Ia menyebu berbagai kebijakan ini dapat membebani masyarakat. Oleh karena itu, diperlukan evaluasi ulang terhadap kebijakan yang dianggap tidak produktif untuk memperkuat konsumsi rumah tangga dan daya beli masyarakat.
Adapun saat ini, fenomena penggunaan tabungan untuk memenuhi kebutuhan sehari-hari sudah mulai terjadi.
Itulah sebabnya, ata dia, "Pemerintah perlu mempersolid atau memperkuat konsumsi rumah tangga dari dalam negeri."
Dalam jangka panjang, Josua berpendapat pemerintah perlu mendukung sektor padat karya dan industri untuk mencegah pemutusan hubungan kerja (PHK).

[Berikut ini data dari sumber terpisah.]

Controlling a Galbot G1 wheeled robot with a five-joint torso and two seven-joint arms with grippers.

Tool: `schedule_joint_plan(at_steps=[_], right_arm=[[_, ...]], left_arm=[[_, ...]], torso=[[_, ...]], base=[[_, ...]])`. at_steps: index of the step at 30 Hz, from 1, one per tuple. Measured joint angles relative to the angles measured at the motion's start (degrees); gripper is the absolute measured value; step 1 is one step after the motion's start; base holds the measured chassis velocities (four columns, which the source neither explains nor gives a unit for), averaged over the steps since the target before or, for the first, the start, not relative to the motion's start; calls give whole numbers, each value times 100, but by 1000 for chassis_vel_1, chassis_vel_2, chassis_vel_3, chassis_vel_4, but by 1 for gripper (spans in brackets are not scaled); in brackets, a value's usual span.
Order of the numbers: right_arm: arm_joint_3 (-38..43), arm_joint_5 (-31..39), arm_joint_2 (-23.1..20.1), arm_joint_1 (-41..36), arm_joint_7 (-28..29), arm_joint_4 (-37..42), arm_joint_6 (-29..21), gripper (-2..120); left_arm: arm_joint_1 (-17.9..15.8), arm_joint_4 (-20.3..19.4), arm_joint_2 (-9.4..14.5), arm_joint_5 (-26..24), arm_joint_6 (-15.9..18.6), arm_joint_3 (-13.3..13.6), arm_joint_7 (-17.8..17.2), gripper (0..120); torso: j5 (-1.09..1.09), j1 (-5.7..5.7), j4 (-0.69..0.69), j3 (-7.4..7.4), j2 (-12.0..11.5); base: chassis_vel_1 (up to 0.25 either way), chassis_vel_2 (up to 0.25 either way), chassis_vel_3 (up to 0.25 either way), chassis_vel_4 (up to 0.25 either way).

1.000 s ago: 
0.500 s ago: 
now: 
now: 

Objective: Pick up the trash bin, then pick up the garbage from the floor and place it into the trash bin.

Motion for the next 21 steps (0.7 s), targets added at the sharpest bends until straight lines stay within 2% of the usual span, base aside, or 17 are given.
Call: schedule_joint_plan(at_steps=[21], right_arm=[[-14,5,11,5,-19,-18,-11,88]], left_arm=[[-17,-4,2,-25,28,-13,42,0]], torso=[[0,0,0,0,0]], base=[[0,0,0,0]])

Sejurus, Mohammad Faisal juga menyarankan agar kebijakan ekonomi yang tidak produktif dievaluasi terlebih dahulu, karena tanpa itu daya beli masyarakat berisiko semakin tertekan.
Apalagi kata Faisal, sektor upah riil sempat kontraksi, bahkan kalaupun tumbuh hanya sebesar 0,7%, dan itu tergolong sangat lambat.
Sementara itu, jika dibandingkan dengan peningkatan biaya hidup, masih lebih tinggi inflasi dibandingkan peningkatan upah yang juga bisa mempengaruhi daya beli.
Beum kalau ditambah lagi kebutuhan penambahan bayar pajak.
"Ini dikhawatirkan saat sekarang akan semakin menekan daya beli masyarakat dan menekan pertumbuhan ekonomi juga," jelasnya.
Tauhid Ahmad juga mengusulkan agar pemerintah melindungi industri dalam negeri. Hal ini bisa dilakukan dengan mempertahankan pasar domestik dari serbuan barang impor, meningkatkan ketahanan pasar serta menjaga stabilitas rantai pasokan.
Jika langkah-langkah ini tidak diambil, kata dia, sektor industri akan menghadapi kesulitan.
Selain itu, efektivitas bantuan sosial bagi masyarakat menengah ke bawah perlu ditingkatkan, "serta penting untuk memperluas akses terhadap layanan kesehatan yang saat ini masih tergolong mahal."